Не знаю, сколь настойчиво спрашивала себя об этом Риетта, но мне она позволила дойти до конца.
Когда я снова увидел окружающее, дождь, как и прежде, стучал в окно над письменным столом. Мы лежали на моей железной кровати, на смятом, скомканном сером одеяле, отвернувшись друг от друга. Я подумал: ведь прав Овидий, говоря, что любая тварь потом становится печальной. Хотя, по-моему, должно быть как раз наоборот… И вдруг я увидел, что Риетта уткнулась лицом в подушку и ее обнаженные плечи содрогаются от рыданий.
Спустя какое-то мгновение я понял, что мне следует ее утешать. И что это нудно и бессмысленно… Я протянул руку, погладил ее медные волосы и попытался потихоньку повернуть к себе ее лицо, а сам при этом думал: дождь еще сильнее сыплет, а история эта теперь так или иначе на моей шее… Я спросил (как всегда в таких случаях спрашивают):
— Риетта, почему ты плачешь? Отчего?
И тут я как бы что-то от себя отодвинул, как бы отдернул какую-то булавкой приколотую занавеску (и булавка слегка меня при этом уколола). Я сказал: «Дорогая, тебе совсем не нужно…»
Сначала она зарыдала еще сильнее. Как всегда в таких случаях. Потом резко повернула ко мне мокрое лицо в красных пятнах (будто только теперь мне открылась) и так на меня посмотрела, что я вздрогнул и насторожился. Она сказала:
— Это просто ужасно… Как же вы ко мне относитесь!..
— Что ужасно? Что значит как…
— Вы даже не заметили… Вам это совсем не важно!
— Чего? Чего именно?
Я в самом деле не понял, о чем она. И, по правде говоря, мне было в общем безразлично… До тех пор, пока она не сказала…
— Что я не была девушкой.
Я немного помолчал. Наверно, даже достаточно долго.
Черт побери! Какая-то девица может быть, а может и не быть девушкой. Мужчину это может удивить или не удивить. Удивление можно изобразить, а можно и не изображать. Но когда девушка сама прямо тебе об этом говорит, она сразу становится очень близкой. Очевидно, в силу того, что к безмолвно совершаемому всеми бессловесными божьими тварями вдруг прибавляется человеческое слово… Не знаю. Я сказал:
— Риетта, пойми, я не хотел обидеть тебя своим удивлением… Я считал, что, если ты захочешь мне сказать, так скажешь сама…

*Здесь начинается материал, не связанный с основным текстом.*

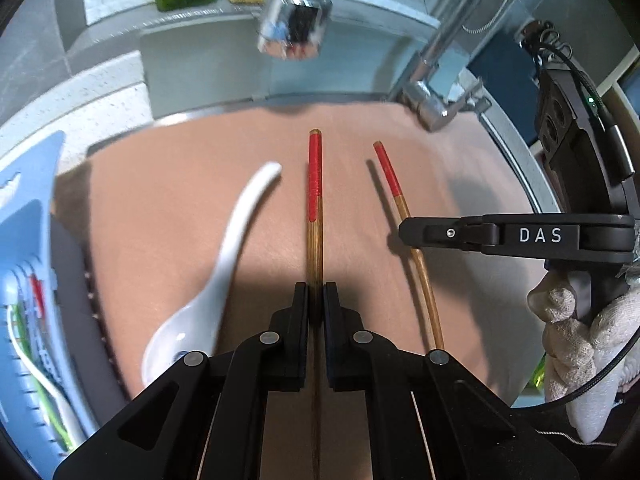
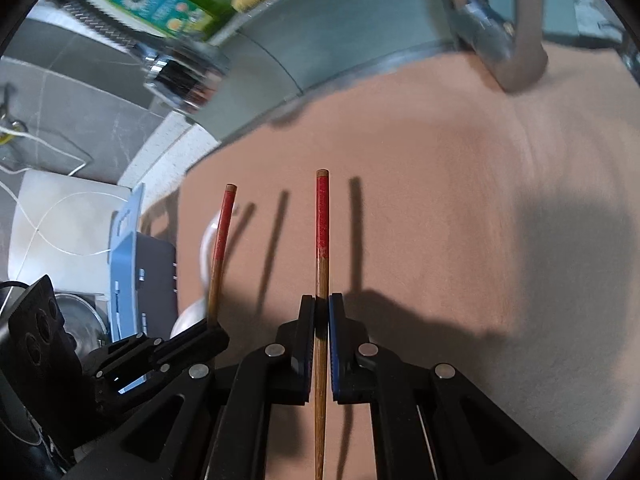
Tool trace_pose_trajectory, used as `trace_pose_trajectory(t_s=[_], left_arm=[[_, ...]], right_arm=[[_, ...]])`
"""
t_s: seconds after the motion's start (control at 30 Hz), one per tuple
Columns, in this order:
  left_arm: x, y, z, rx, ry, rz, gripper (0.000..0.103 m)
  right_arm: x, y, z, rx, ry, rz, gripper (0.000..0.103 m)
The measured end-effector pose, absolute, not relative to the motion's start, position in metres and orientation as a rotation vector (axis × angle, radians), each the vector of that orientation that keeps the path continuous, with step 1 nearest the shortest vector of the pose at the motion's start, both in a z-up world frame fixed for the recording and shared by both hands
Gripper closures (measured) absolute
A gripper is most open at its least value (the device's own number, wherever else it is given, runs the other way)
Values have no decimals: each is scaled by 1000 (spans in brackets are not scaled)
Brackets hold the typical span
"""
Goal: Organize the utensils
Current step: 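Lift both chopsticks and carry them over the blue basket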
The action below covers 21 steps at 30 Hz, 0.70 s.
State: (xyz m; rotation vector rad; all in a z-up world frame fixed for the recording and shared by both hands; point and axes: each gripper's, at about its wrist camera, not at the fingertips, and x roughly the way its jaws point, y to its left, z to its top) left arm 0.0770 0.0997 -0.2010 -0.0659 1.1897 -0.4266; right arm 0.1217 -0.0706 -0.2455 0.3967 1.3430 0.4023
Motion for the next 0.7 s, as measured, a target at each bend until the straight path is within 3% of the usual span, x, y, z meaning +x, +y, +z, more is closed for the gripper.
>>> trace_pose_trajectory(t_s=[0.37, 0.7], left_arm=[[59, 160, -152, -125, 1070, -346, 97], [34, 253, -148, -203, 1055, -177, 97]], right_arm=[[118, -14, -196, 383, 1265, 554, 97], [105, 85, -184, 361, 1285, 710, 97]])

Эх… Ну, до того как она ответила, это было только отчасти правдой. На самом деле у меня промелькнула мысль. Ту, которую так просто взять, уже десять раз брали… Так чему же мне удивляться и зачем спрашивать?.. Она и не поверит моему удивлению. Или сделает вид, что поверила, и начнет мне, дурню, сочинять, что, мол, в детстве упала с дерева… Но теперь, после ее самообличения, если это можно так назвать, я сказал ей (хотя и понимал, что говорю еще не совсем честно):
— Риетта, если говорить правду, то я в самом деле очень хочу знать.
Я взял ее за руки, она села и, опустив голову, рассказала мне свою историю. Это был племянник ее директрисы. Тартуский студент. Член Куронии[23], юрист. С обещаниями жениться. С прошлой весны, все лето (поэтому она и осталась на лето в Риге), до самой осени. А в сентябре молодой барин уехал в Тарту. И в октябре был помолвлен с дочкой какого-то помещика. Вот почему в последнюю школьную зиму Риетте не давались задачи по арифметике. И петровские реформы тоже. Особенно после того, как в Риге стало известно, что на рождество ее Петер сыграл свадьбу…
Разумеется, мне следовало ее утешать. Хотя я и чувствовал, что, возможно, все это и не совсем так, как она говорит, но тем не менее весьма правдоподобно.
Ну, я говорил ей все, что в таких случаях, наверно, всегда принято говорить: Риетточка, невинностью и прежде злоупотребляли, ее обманывали. Но поверь мне, пятно предательства остается не на жертве, а на предателе. Я говорил: «Поверь мне! Поверь мне!» Я называл ее дорогая. Я снова стал целовать ее голые руки. И когда я при этом взглянул на себя со стороны, мне уже не было стыдно. Но теперь она вдруг отодвинулась от меня и с ужасом сказала:
— Якоб! Мы забыли, что отец может каждую минуту прийти сюда за мной!
И это, разумеется, была правда. Мы быстро привели себя в порядок. Я накинул на нее свой плащ (дождь еще не совсем прошел), и мы условились, что встретимся завтра, в полдень, за парком, где по одну сторону ржаное поле, по другую до северо-восточного утла парка тянется ольшаник.
В сущности, не знаю зачем. И не знаю, что из этого получится. Все равно. Там будет видно.